TODO: md-tracking needs a version reference, not just a content sha

Without storing snapshots we lose the ability to diff against "what SF last saw". The fix is hybrid: store the git commit SHA1 that contained the observed content (cheap, no DB blob), and only fall back to a gzipped snapshot when the file was observed with uncommitted changes (no git ref exists for that exact content). For ".sf/-generated, untracked, in .gitignore" the right answer is to not track them in this table at all. Co-Authored-By: Claude Opus 4.7 (1M context) <noreply@anthropic.com>
2026-05-11 19:46:38 +02:00 · 2026-05-11 19:46:38 +02:00 · 76923afb91
commit 76923afb91
parent 296054b1d4
1 changed files with 31 additions and 18 deletions
--- a/TODO.md
+++ b/TODO.md
@ -118,32 +118,45 @@ Explicit out of scope:
  is expected, no signal in tracking.
 - `node_modules`, `dist`, vendored copies — irrelevant.

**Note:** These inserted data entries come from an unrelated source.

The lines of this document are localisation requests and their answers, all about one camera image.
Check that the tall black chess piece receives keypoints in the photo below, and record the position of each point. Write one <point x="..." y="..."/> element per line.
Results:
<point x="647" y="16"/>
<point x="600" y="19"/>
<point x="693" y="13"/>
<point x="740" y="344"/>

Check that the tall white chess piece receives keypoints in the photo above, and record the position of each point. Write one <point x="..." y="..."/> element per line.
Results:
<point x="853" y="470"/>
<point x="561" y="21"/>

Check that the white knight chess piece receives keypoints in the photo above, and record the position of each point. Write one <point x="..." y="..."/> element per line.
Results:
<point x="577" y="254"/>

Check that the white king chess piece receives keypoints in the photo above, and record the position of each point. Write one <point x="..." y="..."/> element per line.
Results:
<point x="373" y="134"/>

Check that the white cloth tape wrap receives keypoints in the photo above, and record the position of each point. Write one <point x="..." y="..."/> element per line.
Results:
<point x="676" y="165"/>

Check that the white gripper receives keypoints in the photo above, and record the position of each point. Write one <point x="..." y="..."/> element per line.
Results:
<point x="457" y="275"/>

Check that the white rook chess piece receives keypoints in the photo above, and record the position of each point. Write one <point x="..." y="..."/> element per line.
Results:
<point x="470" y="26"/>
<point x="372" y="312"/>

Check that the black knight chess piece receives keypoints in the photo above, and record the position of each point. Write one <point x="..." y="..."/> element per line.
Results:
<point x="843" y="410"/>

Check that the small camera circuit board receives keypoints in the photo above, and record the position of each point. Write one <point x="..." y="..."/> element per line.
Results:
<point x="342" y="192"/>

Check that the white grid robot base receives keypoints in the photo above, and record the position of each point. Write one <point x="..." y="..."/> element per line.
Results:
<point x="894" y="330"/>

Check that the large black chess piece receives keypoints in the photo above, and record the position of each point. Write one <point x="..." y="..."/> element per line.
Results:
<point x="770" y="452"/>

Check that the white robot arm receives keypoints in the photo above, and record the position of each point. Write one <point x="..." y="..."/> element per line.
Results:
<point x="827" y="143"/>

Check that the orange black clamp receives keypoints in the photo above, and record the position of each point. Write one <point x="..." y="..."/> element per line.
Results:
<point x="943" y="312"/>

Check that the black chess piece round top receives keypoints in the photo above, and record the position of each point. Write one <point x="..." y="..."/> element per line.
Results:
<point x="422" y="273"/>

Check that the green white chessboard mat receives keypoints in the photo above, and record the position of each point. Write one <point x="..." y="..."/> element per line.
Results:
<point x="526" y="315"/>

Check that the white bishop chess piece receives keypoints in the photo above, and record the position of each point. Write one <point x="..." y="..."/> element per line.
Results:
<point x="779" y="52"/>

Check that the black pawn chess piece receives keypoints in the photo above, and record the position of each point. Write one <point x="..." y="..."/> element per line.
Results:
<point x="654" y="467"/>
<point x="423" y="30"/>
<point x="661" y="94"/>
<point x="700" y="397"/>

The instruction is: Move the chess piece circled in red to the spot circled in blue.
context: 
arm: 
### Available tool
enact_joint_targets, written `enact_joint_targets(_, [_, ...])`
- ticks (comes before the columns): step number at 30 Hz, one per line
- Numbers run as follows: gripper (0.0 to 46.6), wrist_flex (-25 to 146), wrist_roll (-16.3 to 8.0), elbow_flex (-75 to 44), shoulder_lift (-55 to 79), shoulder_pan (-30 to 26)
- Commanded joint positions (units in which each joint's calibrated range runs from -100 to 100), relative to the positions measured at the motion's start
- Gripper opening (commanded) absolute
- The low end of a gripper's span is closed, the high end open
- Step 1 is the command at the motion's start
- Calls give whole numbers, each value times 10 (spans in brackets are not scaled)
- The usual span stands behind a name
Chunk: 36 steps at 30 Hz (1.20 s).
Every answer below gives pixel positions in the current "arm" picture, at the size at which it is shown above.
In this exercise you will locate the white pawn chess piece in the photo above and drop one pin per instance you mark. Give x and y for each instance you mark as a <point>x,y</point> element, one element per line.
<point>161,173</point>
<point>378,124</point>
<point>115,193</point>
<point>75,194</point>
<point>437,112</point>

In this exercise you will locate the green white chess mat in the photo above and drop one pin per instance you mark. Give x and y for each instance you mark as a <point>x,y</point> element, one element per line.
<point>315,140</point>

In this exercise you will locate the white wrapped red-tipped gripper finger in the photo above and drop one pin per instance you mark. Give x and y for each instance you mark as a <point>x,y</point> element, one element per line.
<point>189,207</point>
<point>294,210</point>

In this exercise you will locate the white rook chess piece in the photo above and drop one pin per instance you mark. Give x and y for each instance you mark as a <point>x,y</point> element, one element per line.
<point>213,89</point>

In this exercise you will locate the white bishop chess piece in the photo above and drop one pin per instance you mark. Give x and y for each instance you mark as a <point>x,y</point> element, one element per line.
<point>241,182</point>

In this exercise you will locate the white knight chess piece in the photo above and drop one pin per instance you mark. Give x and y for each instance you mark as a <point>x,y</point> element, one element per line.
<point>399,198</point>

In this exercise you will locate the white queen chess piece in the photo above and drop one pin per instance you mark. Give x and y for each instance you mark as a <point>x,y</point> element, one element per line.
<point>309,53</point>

-Storage in `sf.db` — **shas only, no content snapshots**. SF generates
-many of these files itself; caching their contents in the DB would
-duplicate disk + git for no benefit:
+Storage in `sf.db` — sha + git ref, with **snapshot only as a fallback
+for uncommitted observations**. SF generates many of these files
+itself; storing every version in the DB would duplicate disk + git
+for no benefit. But we still need a reference point to compute diffs
+against — that's the versioning question.

 ```sql
 CREATE TABLE tracked_md_files (
-  relpath        TEXT PRIMARY KEY,        -- repo-relative path
-  sha256         TEXT NOT NULL,           -- hash of last-seen content
-  size_bytes     INTEGER NOT NULL,
-  last_seen_at   TEXT NOT NULL,
-  category       TEXT                     -- 'meta'|'wiki'|'milestone'|'adr'|'plan'
+  relpath              TEXT PRIMARY KEY,     -- repo-relative path
+  sha256               TEXT NOT NULL,        -- hash of last-seen content
+  size_bytes           INTEGER NOT NULL,
+  last_seen_at         TEXT NOT NULL,
+  last_seen_commit     TEXT,                 -- git SHA1 of HEAD when we saw it
+  uncommitted_snapshot BLOB,                 -- gzipped, ONLY if observed in working tree
+  category             TEXT                  -- 'meta'|'wiki'|'milestone'|'adr'|'plan'
 );
 ```

-For diff source, use **git** (these are all tracked files; if they're
-not, the agent should add them or skip tracking that path):
+Versioning + diff source decision tree per file:

-```
-git show HEAD:<relpath>     ← what was committed
-<relpath>                   ← what's on disk now
-diff the two                ← what changed since the last commit
-```
+1. **Observed at commit X (file was clean at the time)** →
+   store `last_seen_commit = X`, `uncommitted_snapshot = NULL`. Diff
+   later = `git show X:<path>` vs current. Cheap, no DB blob.

-This naturally handles "the operator edited but hasn't committed yet"
-(diff shows the working-tree change) and "another agent committed and
-SF wasn't running" (diff shows the new commit).
+2. **Observed with uncommitted changes (working-tree state at time of
+   observation)** → store `uncommitted_snapshot = gzip(content)`,
+   `last_seen_commit = HEAD-at-the-time-anyway`. Diff later = unpack
+   the snapshot vs current. Necessary because there is no git ref
+   that ever held that exact content.
+
+3. **File untracked or in .gitignore** (transient SF state, generated
+   artifacts) → either skip tracking entirely (preferred), or treat
+   it like case 2 (always store snapshot). Don't pretend a git ref
+   exists when it doesn't.
+
+In practice most md SF deals with is case 1 — committed at
+observation time — so the snapshot blob stays NULL for most rows. The
+DB stays small; the working-tree-edit corner case still has a clean
+diff.

 On session start + each autonomous-cycle entry, walk the configured
 glob set, hash each file, diff against `tracked_md_files.sha256`.